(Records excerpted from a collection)
-=-=-=-=-

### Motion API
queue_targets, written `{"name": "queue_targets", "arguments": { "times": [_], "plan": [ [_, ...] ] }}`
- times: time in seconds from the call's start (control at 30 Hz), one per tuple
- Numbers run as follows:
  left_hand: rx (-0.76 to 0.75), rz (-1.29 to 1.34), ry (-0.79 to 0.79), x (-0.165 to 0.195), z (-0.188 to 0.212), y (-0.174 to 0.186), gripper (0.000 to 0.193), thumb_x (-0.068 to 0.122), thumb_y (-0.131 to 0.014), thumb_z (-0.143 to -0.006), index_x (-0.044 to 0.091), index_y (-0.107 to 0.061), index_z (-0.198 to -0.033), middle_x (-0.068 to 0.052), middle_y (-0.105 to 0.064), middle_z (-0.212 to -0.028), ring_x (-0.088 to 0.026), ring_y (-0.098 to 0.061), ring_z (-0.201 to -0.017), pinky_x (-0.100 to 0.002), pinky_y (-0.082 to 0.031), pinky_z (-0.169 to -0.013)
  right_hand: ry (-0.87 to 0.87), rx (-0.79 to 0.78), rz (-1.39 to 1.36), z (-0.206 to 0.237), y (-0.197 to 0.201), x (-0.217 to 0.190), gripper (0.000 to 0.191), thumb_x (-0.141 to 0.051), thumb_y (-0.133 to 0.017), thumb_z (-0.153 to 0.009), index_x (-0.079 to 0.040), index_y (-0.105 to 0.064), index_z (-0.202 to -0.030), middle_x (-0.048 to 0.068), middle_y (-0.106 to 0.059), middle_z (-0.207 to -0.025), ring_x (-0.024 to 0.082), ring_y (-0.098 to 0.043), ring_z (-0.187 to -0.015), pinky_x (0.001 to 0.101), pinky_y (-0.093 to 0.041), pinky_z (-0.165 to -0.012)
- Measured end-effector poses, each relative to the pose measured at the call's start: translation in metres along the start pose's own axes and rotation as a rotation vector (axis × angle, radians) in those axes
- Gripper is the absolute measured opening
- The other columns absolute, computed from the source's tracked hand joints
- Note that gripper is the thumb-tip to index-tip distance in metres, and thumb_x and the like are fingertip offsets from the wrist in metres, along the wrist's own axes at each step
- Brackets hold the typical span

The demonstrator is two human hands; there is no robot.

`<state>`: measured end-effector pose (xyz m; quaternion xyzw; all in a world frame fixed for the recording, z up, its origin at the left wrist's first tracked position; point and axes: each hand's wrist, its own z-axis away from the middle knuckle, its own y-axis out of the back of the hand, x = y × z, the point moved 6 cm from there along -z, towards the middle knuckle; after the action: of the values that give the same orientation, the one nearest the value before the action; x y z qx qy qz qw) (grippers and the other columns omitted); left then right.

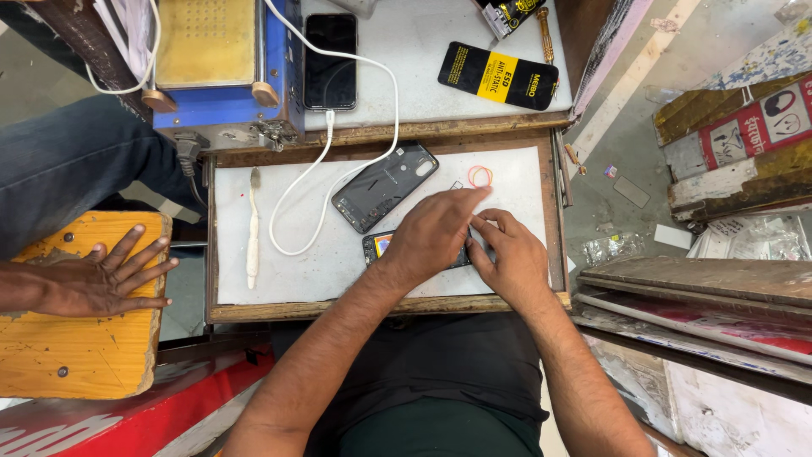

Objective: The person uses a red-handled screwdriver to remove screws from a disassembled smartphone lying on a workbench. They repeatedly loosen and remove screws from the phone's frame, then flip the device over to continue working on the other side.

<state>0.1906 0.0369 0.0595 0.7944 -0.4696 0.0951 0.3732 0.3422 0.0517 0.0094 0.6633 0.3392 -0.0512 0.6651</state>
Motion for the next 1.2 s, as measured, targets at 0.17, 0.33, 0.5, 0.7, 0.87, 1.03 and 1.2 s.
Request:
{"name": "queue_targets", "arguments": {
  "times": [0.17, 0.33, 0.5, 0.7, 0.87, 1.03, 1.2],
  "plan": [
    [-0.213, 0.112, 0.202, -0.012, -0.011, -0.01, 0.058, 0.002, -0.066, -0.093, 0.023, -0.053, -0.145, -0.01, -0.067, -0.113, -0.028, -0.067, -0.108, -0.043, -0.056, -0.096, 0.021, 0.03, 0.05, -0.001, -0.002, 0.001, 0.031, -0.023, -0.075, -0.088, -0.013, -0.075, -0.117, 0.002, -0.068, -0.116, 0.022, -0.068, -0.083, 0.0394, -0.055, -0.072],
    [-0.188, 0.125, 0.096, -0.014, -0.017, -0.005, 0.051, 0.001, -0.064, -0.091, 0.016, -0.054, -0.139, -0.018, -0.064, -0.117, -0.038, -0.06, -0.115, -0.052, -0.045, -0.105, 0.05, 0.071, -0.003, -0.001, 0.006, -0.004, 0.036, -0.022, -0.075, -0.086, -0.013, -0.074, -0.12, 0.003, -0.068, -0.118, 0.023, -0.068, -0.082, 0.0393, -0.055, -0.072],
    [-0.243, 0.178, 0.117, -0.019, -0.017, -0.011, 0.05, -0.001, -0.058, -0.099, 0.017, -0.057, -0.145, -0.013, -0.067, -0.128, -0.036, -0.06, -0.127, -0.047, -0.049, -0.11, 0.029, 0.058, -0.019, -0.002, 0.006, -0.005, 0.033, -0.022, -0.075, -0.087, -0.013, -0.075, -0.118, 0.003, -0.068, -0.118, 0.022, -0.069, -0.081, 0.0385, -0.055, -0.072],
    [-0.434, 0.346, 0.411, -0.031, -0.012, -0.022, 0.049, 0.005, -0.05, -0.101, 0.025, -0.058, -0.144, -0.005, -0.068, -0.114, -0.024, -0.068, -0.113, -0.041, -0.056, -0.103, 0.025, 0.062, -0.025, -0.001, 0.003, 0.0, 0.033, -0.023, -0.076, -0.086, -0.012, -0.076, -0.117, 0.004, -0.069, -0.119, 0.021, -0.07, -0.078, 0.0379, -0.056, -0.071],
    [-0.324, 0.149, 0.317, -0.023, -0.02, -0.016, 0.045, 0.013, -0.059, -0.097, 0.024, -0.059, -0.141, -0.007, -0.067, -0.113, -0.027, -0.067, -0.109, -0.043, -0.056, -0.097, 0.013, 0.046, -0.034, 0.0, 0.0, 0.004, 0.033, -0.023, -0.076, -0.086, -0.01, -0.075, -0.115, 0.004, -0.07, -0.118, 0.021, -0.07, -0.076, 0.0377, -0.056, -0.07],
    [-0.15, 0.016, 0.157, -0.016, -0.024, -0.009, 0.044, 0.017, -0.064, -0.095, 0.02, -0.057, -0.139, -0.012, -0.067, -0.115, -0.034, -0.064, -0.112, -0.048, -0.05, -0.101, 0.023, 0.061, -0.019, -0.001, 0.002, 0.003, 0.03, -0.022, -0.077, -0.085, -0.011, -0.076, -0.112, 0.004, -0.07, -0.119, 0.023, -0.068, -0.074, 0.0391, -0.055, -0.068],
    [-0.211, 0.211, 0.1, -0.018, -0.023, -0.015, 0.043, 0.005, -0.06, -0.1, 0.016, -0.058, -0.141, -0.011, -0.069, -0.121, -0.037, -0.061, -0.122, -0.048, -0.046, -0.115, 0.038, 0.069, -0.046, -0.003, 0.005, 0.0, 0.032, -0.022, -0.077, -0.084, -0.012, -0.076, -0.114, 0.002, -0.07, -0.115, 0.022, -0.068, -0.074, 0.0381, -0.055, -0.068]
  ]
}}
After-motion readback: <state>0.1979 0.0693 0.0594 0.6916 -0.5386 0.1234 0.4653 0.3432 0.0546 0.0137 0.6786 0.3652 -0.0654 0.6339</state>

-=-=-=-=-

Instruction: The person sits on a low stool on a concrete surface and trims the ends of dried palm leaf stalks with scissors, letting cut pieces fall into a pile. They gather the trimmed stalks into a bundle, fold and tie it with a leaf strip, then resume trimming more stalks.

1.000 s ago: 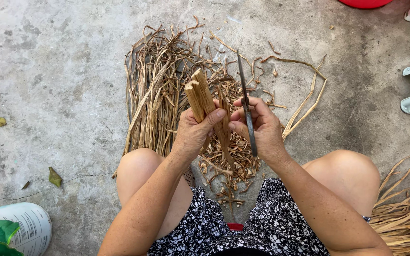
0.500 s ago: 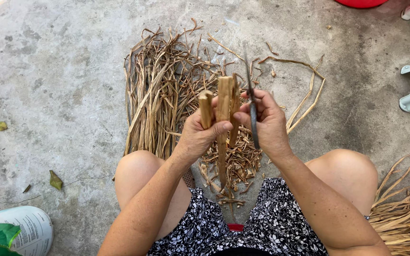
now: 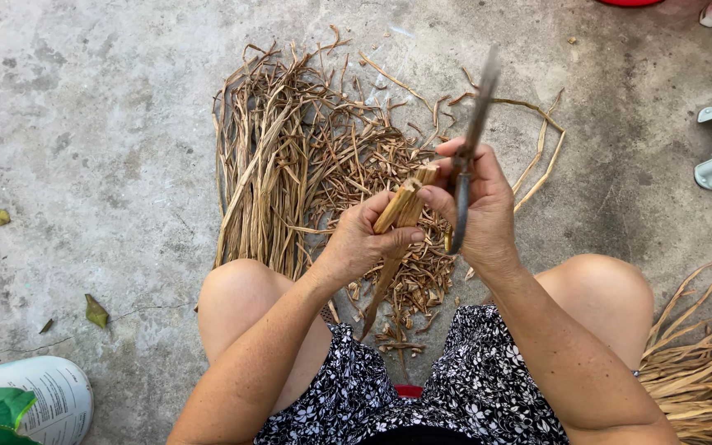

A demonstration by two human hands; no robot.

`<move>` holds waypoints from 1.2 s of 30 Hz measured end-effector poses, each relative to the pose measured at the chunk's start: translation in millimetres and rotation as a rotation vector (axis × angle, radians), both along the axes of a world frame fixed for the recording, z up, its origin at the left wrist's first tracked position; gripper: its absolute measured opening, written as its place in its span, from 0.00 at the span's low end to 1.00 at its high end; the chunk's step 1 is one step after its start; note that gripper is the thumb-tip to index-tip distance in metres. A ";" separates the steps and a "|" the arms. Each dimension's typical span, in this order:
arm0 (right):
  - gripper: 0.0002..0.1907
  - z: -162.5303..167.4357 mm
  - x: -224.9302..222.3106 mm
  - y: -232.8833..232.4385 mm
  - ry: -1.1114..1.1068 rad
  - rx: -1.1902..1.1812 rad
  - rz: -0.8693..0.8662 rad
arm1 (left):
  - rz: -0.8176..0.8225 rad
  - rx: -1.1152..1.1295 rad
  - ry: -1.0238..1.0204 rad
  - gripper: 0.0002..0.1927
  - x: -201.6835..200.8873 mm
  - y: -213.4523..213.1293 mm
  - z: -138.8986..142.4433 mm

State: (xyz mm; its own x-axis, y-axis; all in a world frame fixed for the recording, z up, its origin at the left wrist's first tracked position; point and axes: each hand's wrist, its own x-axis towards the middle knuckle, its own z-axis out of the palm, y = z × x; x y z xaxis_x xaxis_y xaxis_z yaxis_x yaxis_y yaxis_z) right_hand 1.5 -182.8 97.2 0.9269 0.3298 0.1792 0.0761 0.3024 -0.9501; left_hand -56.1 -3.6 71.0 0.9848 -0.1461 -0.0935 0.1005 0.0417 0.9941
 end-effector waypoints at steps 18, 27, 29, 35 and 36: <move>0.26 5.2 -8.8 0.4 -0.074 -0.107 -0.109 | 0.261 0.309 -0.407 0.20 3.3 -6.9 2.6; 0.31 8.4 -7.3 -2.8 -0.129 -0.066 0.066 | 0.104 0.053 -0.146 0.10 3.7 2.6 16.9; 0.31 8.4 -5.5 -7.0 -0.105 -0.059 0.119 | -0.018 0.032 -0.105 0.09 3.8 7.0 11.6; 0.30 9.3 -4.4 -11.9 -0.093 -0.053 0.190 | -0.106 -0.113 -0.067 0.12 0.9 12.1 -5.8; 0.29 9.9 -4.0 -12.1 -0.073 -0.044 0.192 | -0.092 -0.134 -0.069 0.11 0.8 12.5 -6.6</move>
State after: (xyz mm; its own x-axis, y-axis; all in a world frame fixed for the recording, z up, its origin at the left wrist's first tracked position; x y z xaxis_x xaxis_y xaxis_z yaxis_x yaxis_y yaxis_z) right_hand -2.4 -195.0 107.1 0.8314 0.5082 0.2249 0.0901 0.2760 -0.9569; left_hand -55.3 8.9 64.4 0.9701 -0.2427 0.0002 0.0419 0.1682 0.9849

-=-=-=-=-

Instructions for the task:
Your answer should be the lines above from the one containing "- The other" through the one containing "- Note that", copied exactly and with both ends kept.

Task response:
- The other columns absolute, computed from the source's tracked hand joints
- Note that gripper is the thumb-tip to index-tip distance in metres, and thumb_x and the like are fingertip offsets from the wrist in metres, along the wrist's own axes at each step

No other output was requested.